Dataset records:
********
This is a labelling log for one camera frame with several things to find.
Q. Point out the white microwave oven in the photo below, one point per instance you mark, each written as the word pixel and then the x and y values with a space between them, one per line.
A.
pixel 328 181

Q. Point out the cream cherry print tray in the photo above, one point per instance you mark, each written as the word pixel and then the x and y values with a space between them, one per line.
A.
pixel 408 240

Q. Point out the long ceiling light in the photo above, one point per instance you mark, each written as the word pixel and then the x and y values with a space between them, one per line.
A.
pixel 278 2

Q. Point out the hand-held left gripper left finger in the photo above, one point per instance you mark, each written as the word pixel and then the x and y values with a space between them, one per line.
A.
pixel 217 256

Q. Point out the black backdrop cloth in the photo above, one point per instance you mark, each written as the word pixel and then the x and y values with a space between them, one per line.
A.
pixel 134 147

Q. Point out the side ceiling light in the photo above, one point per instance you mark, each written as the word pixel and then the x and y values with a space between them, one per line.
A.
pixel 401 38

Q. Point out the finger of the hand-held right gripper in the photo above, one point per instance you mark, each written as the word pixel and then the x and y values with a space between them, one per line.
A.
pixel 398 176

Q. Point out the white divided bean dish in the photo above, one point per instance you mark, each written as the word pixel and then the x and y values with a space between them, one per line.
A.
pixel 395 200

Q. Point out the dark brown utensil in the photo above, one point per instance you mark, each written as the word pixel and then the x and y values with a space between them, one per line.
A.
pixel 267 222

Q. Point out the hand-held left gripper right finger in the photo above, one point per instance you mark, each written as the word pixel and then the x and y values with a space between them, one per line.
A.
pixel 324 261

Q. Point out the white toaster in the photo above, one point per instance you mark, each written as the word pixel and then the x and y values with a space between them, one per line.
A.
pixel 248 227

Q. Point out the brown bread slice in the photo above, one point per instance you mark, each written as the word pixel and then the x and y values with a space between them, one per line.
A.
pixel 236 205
********
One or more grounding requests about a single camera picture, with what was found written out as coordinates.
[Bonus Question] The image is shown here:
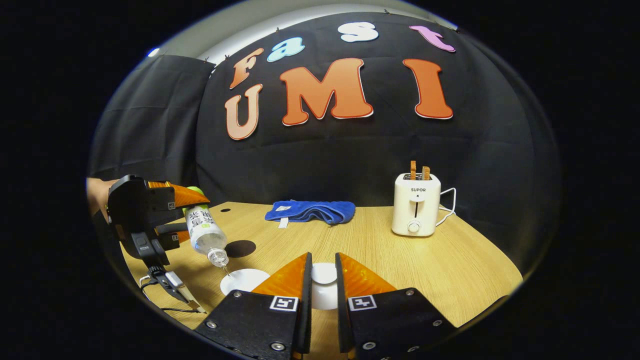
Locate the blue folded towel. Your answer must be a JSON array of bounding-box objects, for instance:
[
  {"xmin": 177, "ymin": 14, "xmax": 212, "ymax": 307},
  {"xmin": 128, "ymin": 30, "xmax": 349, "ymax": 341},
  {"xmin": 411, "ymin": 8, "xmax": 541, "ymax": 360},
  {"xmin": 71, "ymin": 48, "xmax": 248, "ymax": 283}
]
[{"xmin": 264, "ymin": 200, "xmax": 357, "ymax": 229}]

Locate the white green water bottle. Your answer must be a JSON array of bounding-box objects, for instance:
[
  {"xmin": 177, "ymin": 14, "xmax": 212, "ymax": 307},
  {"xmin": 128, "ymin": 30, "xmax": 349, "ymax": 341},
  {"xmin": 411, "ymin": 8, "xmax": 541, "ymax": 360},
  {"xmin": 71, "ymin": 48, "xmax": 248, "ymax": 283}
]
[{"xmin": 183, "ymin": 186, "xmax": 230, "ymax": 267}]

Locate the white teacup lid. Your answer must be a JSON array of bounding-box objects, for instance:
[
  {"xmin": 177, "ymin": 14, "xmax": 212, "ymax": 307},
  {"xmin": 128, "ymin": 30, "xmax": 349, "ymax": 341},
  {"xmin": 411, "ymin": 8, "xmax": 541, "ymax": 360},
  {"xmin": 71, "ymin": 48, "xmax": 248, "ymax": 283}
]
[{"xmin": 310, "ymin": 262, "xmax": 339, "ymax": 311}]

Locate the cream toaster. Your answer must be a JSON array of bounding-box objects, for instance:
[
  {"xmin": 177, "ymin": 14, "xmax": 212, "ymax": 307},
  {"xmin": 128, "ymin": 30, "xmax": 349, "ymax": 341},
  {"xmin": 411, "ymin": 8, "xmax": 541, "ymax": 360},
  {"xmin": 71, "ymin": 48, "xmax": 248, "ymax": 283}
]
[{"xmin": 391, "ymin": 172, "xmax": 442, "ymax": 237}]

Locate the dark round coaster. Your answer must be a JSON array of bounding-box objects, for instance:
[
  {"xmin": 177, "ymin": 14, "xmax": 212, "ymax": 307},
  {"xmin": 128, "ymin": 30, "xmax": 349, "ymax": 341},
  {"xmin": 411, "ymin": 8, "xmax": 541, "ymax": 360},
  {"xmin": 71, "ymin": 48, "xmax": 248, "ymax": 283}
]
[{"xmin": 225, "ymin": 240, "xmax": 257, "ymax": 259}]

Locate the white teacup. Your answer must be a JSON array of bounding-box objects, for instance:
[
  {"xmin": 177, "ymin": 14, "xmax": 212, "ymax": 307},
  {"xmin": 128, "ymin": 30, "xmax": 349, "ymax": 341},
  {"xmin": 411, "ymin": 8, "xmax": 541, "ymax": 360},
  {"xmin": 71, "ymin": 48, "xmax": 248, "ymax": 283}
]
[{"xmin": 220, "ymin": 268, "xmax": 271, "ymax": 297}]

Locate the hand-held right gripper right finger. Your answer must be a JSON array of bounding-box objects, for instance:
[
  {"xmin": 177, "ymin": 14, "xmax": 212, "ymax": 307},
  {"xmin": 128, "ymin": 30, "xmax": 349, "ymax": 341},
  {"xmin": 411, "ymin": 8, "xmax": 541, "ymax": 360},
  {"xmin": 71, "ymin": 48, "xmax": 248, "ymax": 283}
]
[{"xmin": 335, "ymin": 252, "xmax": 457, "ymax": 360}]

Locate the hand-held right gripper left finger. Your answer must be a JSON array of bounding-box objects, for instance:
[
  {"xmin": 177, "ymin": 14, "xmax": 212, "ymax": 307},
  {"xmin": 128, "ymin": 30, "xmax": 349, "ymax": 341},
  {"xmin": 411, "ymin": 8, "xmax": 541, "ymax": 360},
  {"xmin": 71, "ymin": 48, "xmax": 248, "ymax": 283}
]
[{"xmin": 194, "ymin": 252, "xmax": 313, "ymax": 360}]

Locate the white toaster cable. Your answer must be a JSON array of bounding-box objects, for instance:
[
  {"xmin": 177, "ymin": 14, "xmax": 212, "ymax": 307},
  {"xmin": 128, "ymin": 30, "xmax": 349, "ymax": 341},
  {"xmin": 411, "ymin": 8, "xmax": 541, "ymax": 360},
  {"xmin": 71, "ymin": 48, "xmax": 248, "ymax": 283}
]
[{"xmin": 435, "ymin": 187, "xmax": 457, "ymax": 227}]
********
Return each line from the data where the string "ceiling" can be found.

SOLUTION BELOW:
Q. Point out the long ceiling light in the photo above, one point per instance you mark, each written as the word pixel and then the x and y values with a space between them, one per line.
Q. Point out the side ceiling light in the photo above, one point per instance you mark, each written as the word pixel and then the x and y values with a space between them, one per line.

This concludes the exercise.